Dataset entries
↓

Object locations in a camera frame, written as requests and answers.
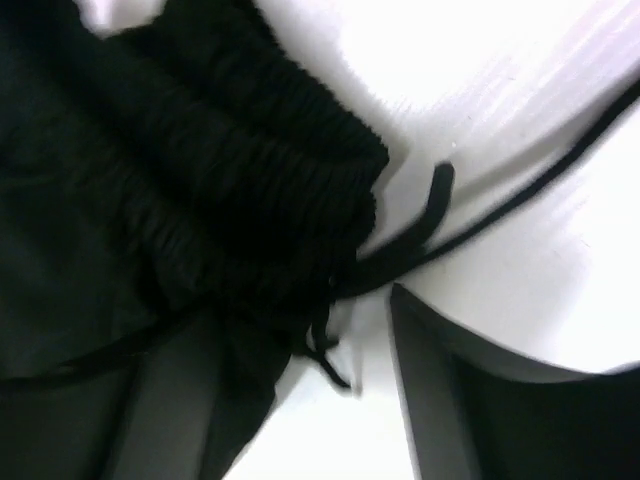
white surface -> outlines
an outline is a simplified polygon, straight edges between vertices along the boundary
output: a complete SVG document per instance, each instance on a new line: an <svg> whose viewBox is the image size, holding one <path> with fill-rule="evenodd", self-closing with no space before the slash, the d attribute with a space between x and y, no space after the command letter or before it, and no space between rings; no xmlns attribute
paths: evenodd
<svg viewBox="0 0 640 480"><path fill-rule="evenodd" d="M640 0L260 3L291 55L392 147L378 240L417 214L445 158L458 171L445 231L464 225L555 159L640 62ZM640 112L544 199L407 285L549 362L602 371L637 361L639 133ZM281 382L282 405L229 479L413 478L382 294L353 317L363 397L341 398L295 364L289 375L302 376Z"/></svg>

gathered fabric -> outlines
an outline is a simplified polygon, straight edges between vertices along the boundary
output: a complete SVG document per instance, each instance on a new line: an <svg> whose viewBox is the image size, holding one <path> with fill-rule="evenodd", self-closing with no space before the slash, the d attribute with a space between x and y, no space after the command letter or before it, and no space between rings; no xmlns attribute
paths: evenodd
<svg viewBox="0 0 640 480"><path fill-rule="evenodd" d="M559 161L433 246L454 181L449 163L437 165L419 217L359 256L387 149L286 57L251 1L169 0L151 25L107 39L82 25L72 0L3 2L0 61L0 154L26 172L0 179L0 195L55 185L109 245L121 266L113 282L134 285L144 305L102 340L69 342L47 368L12 380L26 387L130 361L213 307L241 350L276 345L349 388L326 358L338 344L327 334L331 306L536 197L640 92L634 83Z"/></svg>

black plastic object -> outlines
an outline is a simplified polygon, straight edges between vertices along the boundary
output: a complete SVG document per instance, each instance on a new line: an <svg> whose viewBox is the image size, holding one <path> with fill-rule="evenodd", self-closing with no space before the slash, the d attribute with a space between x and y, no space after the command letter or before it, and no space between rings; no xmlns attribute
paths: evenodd
<svg viewBox="0 0 640 480"><path fill-rule="evenodd" d="M640 369L588 375L537 362L400 285L391 310L421 478L640 478Z"/></svg>

black garment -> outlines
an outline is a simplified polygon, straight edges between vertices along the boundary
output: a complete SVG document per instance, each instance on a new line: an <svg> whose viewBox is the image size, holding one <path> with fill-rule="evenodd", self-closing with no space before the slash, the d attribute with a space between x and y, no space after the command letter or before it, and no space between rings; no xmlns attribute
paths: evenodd
<svg viewBox="0 0 640 480"><path fill-rule="evenodd" d="M0 4L3 479L221 478L313 322L325 362L387 153L244 11Z"/></svg>

drawstring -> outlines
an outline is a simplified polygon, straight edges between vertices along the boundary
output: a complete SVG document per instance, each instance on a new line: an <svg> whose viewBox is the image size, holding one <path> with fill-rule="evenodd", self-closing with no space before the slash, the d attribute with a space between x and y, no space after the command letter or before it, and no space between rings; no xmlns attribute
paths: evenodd
<svg viewBox="0 0 640 480"><path fill-rule="evenodd" d="M509 196L473 221L461 232L451 236L440 245L429 249L428 241L441 225L449 203L454 180L454 169L450 163L436 166L431 193L418 219L400 232L390 242L376 249L366 258L356 262L354 268L336 285L333 301L354 298L387 285L416 268L429 264L456 250L465 243L495 225L523 205L535 199L544 190L565 174L612 126L616 119L631 107L640 96L640 78L620 94L578 138L569 151L532 180L527 186ZM327 321L315 320L312 326L314 342L335 346L337 341L327 342L323 325ZM328 348L307 352L307 357L316 361L333 383L340 388L350 388L326 359Z"/></svg>
<svg viewBox="0 0 640 480"><path fill-rule="evenodd" d="M31 146L34 164L56 159L65 188L108 235L145 252L154 274L163 267L202 303L163 308L157 325L94 352L99 358L23 379L36 385L128 362L168 338L172 325L188 323L193 315L185 312L228 304L279 339L284 333L290 353L349 388L326 358L338 344L327 334L331 306L449 253L530 201L640 90L638 80L550 169L434 247L454 180L451 164L438 165L418 219L356 259L375 224L371 187L387 149L250 25L229 13L235 27L227 28L201 15L200 2L174 0L173 14L150 29L103 41L83 28L73 2L38 8L45 3L0 8L0 57L9 72L0 91L20 106L17 140Z"/></svg>

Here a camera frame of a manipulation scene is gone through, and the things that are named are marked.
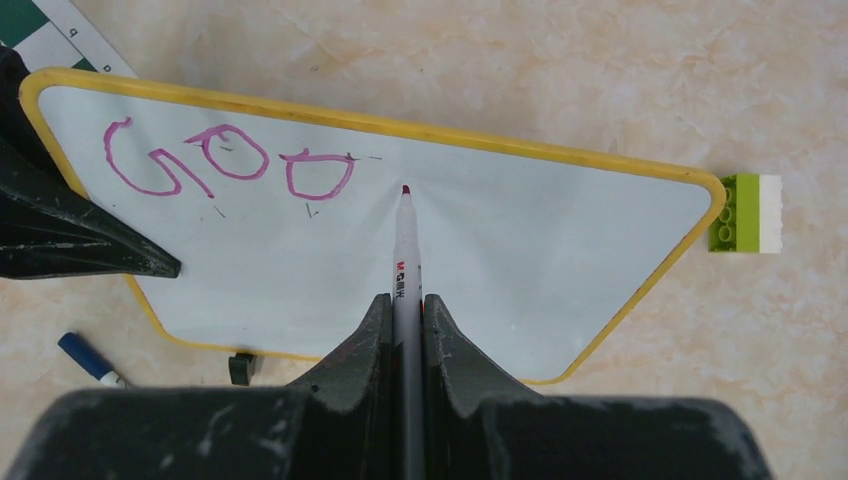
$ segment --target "blue marker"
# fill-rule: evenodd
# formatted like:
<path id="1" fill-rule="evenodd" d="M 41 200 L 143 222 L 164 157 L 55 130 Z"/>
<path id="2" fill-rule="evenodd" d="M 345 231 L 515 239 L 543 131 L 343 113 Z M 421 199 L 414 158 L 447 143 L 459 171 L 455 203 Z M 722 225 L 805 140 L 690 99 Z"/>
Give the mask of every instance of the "blue marker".
<path id="1" fill-rule="evenodd" d="M 107 387 L 128 388 L 127 383 L 115 373 L 112 365 L 76 333 L 68 332 L 62 335 L 59 346 L 98 382 Z"/>

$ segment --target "small black object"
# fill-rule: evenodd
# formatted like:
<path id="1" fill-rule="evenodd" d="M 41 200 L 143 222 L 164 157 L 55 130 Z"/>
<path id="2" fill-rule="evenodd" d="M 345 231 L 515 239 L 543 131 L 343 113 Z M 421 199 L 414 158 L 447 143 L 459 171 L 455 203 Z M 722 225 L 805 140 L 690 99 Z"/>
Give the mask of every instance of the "small black object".
<path id="1" fill-rule="evenodd" d="M 256 355 L 237 353 L 229 358 L 230 381 L 233 385 L 247 387 L 256 371 Z"/>
<path id="2" fill-rule="evenodd" d="M 285 387 L 66 395 L 7 478 L 398 478 L 391 322 L 391 298 L 378 295 L 350 337 Z M 545 397 L 465 338 L 437 295 L 423 322 L 422 478 L 771 478 L 719 402 Z"/>
<path id="3" fill-rule="evenodd" d="M 176 277 L 179 260 L 68 188 L 18 101 L 28 73 L 0 46 L 0 276 Z"/>

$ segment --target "handwritten text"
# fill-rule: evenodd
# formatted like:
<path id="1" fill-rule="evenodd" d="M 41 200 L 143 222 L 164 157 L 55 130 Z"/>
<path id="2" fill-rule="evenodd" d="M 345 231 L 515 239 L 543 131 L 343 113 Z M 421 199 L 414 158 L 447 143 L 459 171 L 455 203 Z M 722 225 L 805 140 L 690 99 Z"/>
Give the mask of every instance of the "handwritten text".
<path id="1" fill-rule="evenodd" d="M 143 193 L 145 195 L 154 195 L 159 197 L 167 197 L 171 195 L 179 195 L 182 192 L 183 186 L 177 176 L 174 174 L 174 171 L 168 166 L 167 162 L 170 162 L 174 166 L 176 166 L 179 170 L 188 176 L 209 198 L 215 198 L 215 194 L 209 188 L 203 180 L 200 179 L 191 169 L 189 169 L 182 161 L 180 161 L 176 156 L 165 150 L 164 148 L 156 148 L 151 150 L 147 156 L 153 160 L 159 168 L 168 176 L 171 183 L 173 183 L 173 188 L 165 189 L 161 191 L 156 190 L 148 190 L 146 188 L 142 188 L 133 181 L 128 178 L 115 164 L 114 154 L 112 153 L 112 142 L 115 134 L 122 129 L 128 129 L 132 127 L 133 120 L 131 117 L 127 117 L 124 121 L 120 122 L 112 122 L 111 125 L 106 129 L 106 132 L 103 134 L 103 148 L 106 151 L 106 163 L 112 168 L 112 170 L 126 183 L 130 188 L 136 190 L 137 192 Z M 244 142 L 253 149 L 261 160 L 259 166 L 252 171 L 252 173 L 236 173 L 230 170 L 225 169 L 221 162 L 215 158 L 215 155 L 212 154 L 211 141 L 213 138 L 218 138 L 223 142 L 229 142 L 230 140 L 227 138 L 227 135 L 237 135 L 241 137 Z M 268 155 L 268 152 L 265 151 L 258 143 L 256 143 L 250 136 L 241 130 L 238 127 L 235 127 L 230 124 L 221 124 L 215 127 L 207 128 L 206 130 L 189 137 L 184 140 L 183 143 L 188 144 L 197 144 L 199 143 L 199 147 L 203 152 L 203 156 L 206 158 L 206 161 L 212 165 L 215 170 L 218 171 L 221 175 L 224 175 L 229 178 L 234 178 L 237 180 L 258 180 L 265 175 L 265 172 L 268 170 L 268 167 L 271 164 L 271 158 Z M 221 147 L 224 150 L 232 151 L 230 148 Z M 279 154 L 279 157 L 285 161 L 286 163 L 286 187 L 289 192 L 295 197 L 304 198 L 307 200 L 329 200 L 334 198 L 342 189 L 347 185 L 348 180 L 350 180 L 350 176 L 353 174 L 354 167 L 354 159 L 348 154 L 346 156 L 343 155 L 310 155 L 309 149 L 304 148 L 302 152 L 296 155 L 283 155 Z M 308 193 L 299 192 L 295 186 L 294 181 L 294 166 L 299 162 L 342 162 L 345 164 L 345 171 L 342 175 L 341 180 L 327 193 L 322 195 L 313 195 Z"/>

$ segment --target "marker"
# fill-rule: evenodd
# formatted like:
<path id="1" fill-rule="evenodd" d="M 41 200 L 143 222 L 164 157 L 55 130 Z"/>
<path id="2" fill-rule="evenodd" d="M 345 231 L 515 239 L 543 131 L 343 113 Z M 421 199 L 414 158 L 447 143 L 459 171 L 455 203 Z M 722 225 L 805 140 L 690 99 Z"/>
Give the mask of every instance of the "marker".
<path id="1" fill-rule="evenodd" d="M 400 354 L 401 472 L 406 479 L 424 476 L 424 390 L 421 359 L 421 253 L 418 221 L 409 187 L 404 185 L 395 224 L 394 292 L 395 351 Z"/>
<path id="2" fill-rule="evenodd" d="M 98 382 L 107 387 L 128 388 L 127 383 L 115 373 L 112 365 L 76 333 L 68 332 L 62 335 L 59 346 Z"/>

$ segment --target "yellow whiteboard frame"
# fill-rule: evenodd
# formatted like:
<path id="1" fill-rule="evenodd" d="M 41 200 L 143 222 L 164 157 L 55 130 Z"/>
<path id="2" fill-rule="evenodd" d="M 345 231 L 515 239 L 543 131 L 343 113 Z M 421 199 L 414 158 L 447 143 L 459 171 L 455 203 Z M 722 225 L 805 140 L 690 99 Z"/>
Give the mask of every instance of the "yellow whiteboard frame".
<path id="1" fill-rule="evenodd" d="M 420 123 L 392 120 L 389 118 L 351 113 L 328 108 L 298 105 L 276 100 L 248 97 L 230 93 L 181 87 L 150 80 L 119 77 L 101 73 L 91 73 L 70 68 L 45 68 L 27 76 L 21 84 L 20 101 L 23 110 L 32 123 L 59 171 L 65 177 L 71 189 L 88 198 L 79 178 L 71 167 L 59 142 L 56 140 L 47 121 L 38 108 L 38 97 L 45 89 L 53 86 L 74 87 L 94 90 L 137 98 L 145 98 L 161 102 L 189 105 L 223 110 L 228 112 L 245 113 L 280 120 L 322 125 L 326 127 L 344 128 L 367 133 L 376 133 L 393 137 L 421 140 L 425 142 L 452 145 L 456 147 L 473 148 L 488 152 L 504 153 L 552 162 L 577 165 L 581 167 L 609 170 L 644 177 L 652 177 L 674 182 L 698 185 L 710 193 L 710 207 L 692 230 L 686 234 L 660 263 L 656 270 L 645 280 L 632 297 L 621 307 L 604 328 L 592 339 L 589 345 L 558 377 L 549 380 L 522 380 L 530 385 L 546 385 L 560 382 L 571 375 L 598 345 L 617 327 L 625 315 L 645 296 L 657 281 L 668 271 L 678 258 L 695 240 L 704 233 L 710 223 L 718 216 L 725 202 L 725 190 L 719 179 L 705 170 L 669 165 L 648 160 L 637 160 L 617 155 L 591 152 L 575 148 L 560 147 L 544 143 L 499 137 L 483 133 L 470 132 L 454 128 L 437 127 Z M 169 334 L 162 327 L 147 297 L 132 275 L 125 275 L 127 283 L 147 313 L 153 327 L 162 336 L 181 345 L 216 350 L 236 351 L 234 348 L 222 345 L 188 342 Z M 254 352 L 259 355 L 273 355 L 296 360 L 318 361 L 321 357 L 295 355 L 282 352 Z"/>

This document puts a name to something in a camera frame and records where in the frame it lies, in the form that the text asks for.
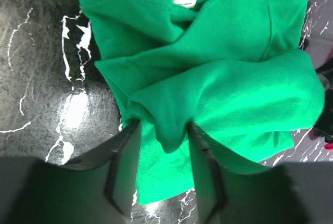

↑

Work through the data and report how many of its lines hold the word "segment", giving only the figure.

Written answer: 5